- [WHAT YOU WILL DO]: Reprint all of the data below exactly as shown and skip every image.
--- GIVEN INFORMATION ---
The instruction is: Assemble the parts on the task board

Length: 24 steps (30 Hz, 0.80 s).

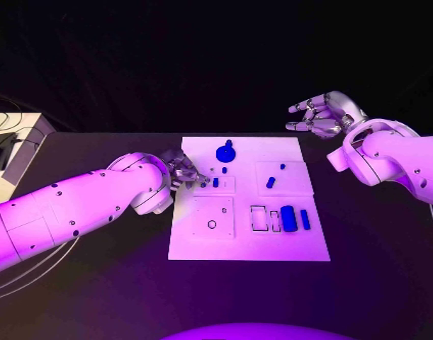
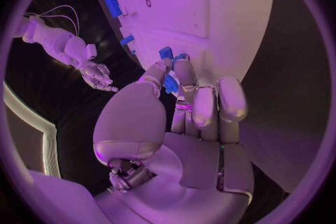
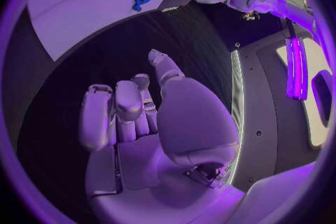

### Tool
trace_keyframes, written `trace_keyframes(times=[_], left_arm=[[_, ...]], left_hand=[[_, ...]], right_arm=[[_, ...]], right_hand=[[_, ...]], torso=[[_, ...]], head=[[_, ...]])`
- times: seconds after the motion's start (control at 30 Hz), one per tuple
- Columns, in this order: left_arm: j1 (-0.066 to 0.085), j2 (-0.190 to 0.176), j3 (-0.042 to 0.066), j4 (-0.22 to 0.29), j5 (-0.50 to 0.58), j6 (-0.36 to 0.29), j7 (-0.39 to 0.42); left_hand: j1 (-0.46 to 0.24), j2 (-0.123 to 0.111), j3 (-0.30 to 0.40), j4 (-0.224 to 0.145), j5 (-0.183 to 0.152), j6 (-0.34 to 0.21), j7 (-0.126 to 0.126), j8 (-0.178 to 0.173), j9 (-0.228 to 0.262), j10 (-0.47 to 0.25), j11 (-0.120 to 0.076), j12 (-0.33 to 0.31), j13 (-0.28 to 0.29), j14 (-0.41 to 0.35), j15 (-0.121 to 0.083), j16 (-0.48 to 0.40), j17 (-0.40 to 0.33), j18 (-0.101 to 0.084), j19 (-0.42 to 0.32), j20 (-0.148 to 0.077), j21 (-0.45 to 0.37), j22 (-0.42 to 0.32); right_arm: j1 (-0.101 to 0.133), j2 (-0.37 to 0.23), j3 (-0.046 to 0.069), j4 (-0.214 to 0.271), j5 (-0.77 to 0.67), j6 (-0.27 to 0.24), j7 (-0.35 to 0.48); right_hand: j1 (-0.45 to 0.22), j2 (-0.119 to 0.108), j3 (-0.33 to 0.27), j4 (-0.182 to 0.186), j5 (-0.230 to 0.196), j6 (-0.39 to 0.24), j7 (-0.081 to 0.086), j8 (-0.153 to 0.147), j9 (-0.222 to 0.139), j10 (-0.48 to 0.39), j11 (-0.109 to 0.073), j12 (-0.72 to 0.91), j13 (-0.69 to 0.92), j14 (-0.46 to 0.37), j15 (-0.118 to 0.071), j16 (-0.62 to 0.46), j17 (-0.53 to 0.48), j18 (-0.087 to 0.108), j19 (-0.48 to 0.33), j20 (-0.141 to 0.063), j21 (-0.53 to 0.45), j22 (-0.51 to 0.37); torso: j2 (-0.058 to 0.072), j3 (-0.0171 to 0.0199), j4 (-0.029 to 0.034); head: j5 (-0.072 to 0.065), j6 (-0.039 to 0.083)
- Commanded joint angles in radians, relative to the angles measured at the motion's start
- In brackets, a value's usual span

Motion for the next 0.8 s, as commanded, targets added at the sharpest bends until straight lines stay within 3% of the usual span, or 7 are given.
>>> trace_keyframes(times=[0.03,0.3,0.8], left_arm=[[-0.011,0.005,-0.009,-0.002,-0.006,0.057,-0.018],[-0.011,0.004,-0.009,0.0,-0.022,0.064,-0.027],[-0.011,-0.004,-0.008,0.003,-0.039,0.064,-0.036]], left_hand=[[0.026,0.025,0.056,-0.032,0.006,0.064,-0.057,0.001,0.001,0.011,-0.006,-0.002,-0.002,0.004,0.001,0.006,0.002,-0.02,0.004,0.0,0.004,0.005],[0.02,-0.001,0.117,-0.022,0.01,0.066,-0.058,0.005,0.01,0.016,-0.006,-0.003,-0.005,0.004,0.002,0.008,0.005,-0.02,0.004,0.001,0.006,0.006],[0.022,-0.008,0.132,-0.023,0.013,0.064,-0.058,0.012,0.016,0.016,-0.006,0.0,-0.005,0.005,0.002,0.01,0.006,-0.02,0.005,0.002,0.007,0.006]], right_arm=[[-0.001,0.001,0.0,0.0,-0.001,0.011,0.011],[-0.001,0.0,0.0,-0.001,-0.001,0.012,0.011],[-0.002,-0.002,0.0,-0.001,-0.001,0.011,0.011]], right_hand=[[-0.01,0.0,0.0,0.002,0.003,0.002,0.007,-0.005,0.0,0.002,-0.007,0.004,0.001,0.007,-0.003,-0.006,-0.001,0.0,0.078,-0.002,-0.006,0.191],[-0.012,0.001,0.0,0.001,0.004,0.003,0.007,-0.006,0.0,0.003,-0.008,0.004,0.002,0.007,-0.003,-0.006,-0.001,0.0,0.078,-0.002,-0.007,0.191],[-0.012,0.001,0.0,0.001,0.004,0.003,0.007,-0.006,0.0,0.003,-0.008,0.004,0.002,0.007,-0.003,-0.006,-0.001,0.0,0.078,-0.002,-0.007,0.191]], torso=[[0.0,-0.0002,-0.0002],[-0.001,-0.0009,0.0007],[0.0,-0.0017,0.0011]], head=[[-0.001,0.0],[-0.003,-0.001],[-0.003,0.001]])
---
- [TASK OUTPUT]:
The instruction is: Assemble the parts on the task board

Length: 24 steps (30 Hz, 0.80 s).


### Tool
trace_keyframes, written `trace_keyframes(times=[_], left_arm=[[_, ...]], left_hand=[[_, ...]], right_arm=[[_, ...]], right_hand=[[_, ...]], torso=[[_, ...]], head=[[_, ...]])`
- times: seconds after the motion's start (control at 30 Hz), one per tuple
- Columns, in this order: left_arm: j1 (-0.066 to 0.085), j2 (-0.190 to 0.176), j3 (-0.042 to 0.066), j4 (-0.22 to 0.29), j5 (-0.50 to 0.58), j6 (-0.36 to 0.29), j7 (-0.39 to 0.42); left_hand: j1 (-0.46 to 0.24), j2 (-0.123 to 0.111), j3 (-0.30 to 0.40), j4 (-0.224 to 0.145), j5 (-0.183 to 0.152), j6 (-0.34 to 0.21), j7 (-0.126 to 0.126), j8 (-0.178 to 0.173), j9 (-0.228 to 0.262), j10 (-0.47 to 0.25), j11 (-0.120 to 0.076), j12 (-0.33 to 0.31), j13 (-0.28 to 0.29), j14 (-0.41 to 0.35), j15 (-0.121 to 0.083), j16 (-0.48 to 0.40), j17 (-0.40 to 0.33), j18 (-0.101 to 0.084), j19 (-0.42 to 0.32), j20 (-0.148 to 0.077), j21 (-0.45 to 0.37), j22 (-0.42 to 0.32); right_arm: j1 (-0.101 to 0.133), j2 (-0.37 to 0.23), j3 (-0.046 to 0.069), j4 (-0.214 to 0.271), j5 (-0.77 to 0.67), j6 (-0.27 to 0.24), j7 (-0.35 to 0.48); right_hand: j1 (-0.45 to 0.22), j2 (-0.119 to 0.108), j3 (-0.33 to 0.27), j4 (-0.182 to 0.186), j5 (-0.230 to 0.196), j6 (-0.39 to 0.24), j7 (-0.081 to 0.086), j8 (-0.153 to 0.147), j9 (-0.222 to 0.139), j10 (-0.48 to 0.39), j11 (-0.109 to 0.073), j12 (-0.72 to 0.91), j13 (-0.69 to 0.92), j14 (-0.46 to 0.37), j15 (-0.118 to 0.071), j16 (-0.62 to 0.46), j17 (-0.53 to 0.48), j18 (-0.087 to 0.108), j19 (-0.48 to 0.33), j20 (-0.141 to 0.063), j21 (-0.53 to 0.45), j22 (-0.51 to 0.37); torso: j2 (-0.058 to 0.072), j3 (-0.0171 to 0.0199), j4 (-0.029 to 0.034); head: j5 (-0.072 to 0.065), j6 (-0.039 to 0.083)
- Commanded joint angles in radians, relative to the angles measured at the motion's start
- In brackets, a value's usual span

Motion for the next 0.8 s, as commanded, targets added at the sharpest bends until straight lines stay within 3% of the usual span, or 7 are given.
>>> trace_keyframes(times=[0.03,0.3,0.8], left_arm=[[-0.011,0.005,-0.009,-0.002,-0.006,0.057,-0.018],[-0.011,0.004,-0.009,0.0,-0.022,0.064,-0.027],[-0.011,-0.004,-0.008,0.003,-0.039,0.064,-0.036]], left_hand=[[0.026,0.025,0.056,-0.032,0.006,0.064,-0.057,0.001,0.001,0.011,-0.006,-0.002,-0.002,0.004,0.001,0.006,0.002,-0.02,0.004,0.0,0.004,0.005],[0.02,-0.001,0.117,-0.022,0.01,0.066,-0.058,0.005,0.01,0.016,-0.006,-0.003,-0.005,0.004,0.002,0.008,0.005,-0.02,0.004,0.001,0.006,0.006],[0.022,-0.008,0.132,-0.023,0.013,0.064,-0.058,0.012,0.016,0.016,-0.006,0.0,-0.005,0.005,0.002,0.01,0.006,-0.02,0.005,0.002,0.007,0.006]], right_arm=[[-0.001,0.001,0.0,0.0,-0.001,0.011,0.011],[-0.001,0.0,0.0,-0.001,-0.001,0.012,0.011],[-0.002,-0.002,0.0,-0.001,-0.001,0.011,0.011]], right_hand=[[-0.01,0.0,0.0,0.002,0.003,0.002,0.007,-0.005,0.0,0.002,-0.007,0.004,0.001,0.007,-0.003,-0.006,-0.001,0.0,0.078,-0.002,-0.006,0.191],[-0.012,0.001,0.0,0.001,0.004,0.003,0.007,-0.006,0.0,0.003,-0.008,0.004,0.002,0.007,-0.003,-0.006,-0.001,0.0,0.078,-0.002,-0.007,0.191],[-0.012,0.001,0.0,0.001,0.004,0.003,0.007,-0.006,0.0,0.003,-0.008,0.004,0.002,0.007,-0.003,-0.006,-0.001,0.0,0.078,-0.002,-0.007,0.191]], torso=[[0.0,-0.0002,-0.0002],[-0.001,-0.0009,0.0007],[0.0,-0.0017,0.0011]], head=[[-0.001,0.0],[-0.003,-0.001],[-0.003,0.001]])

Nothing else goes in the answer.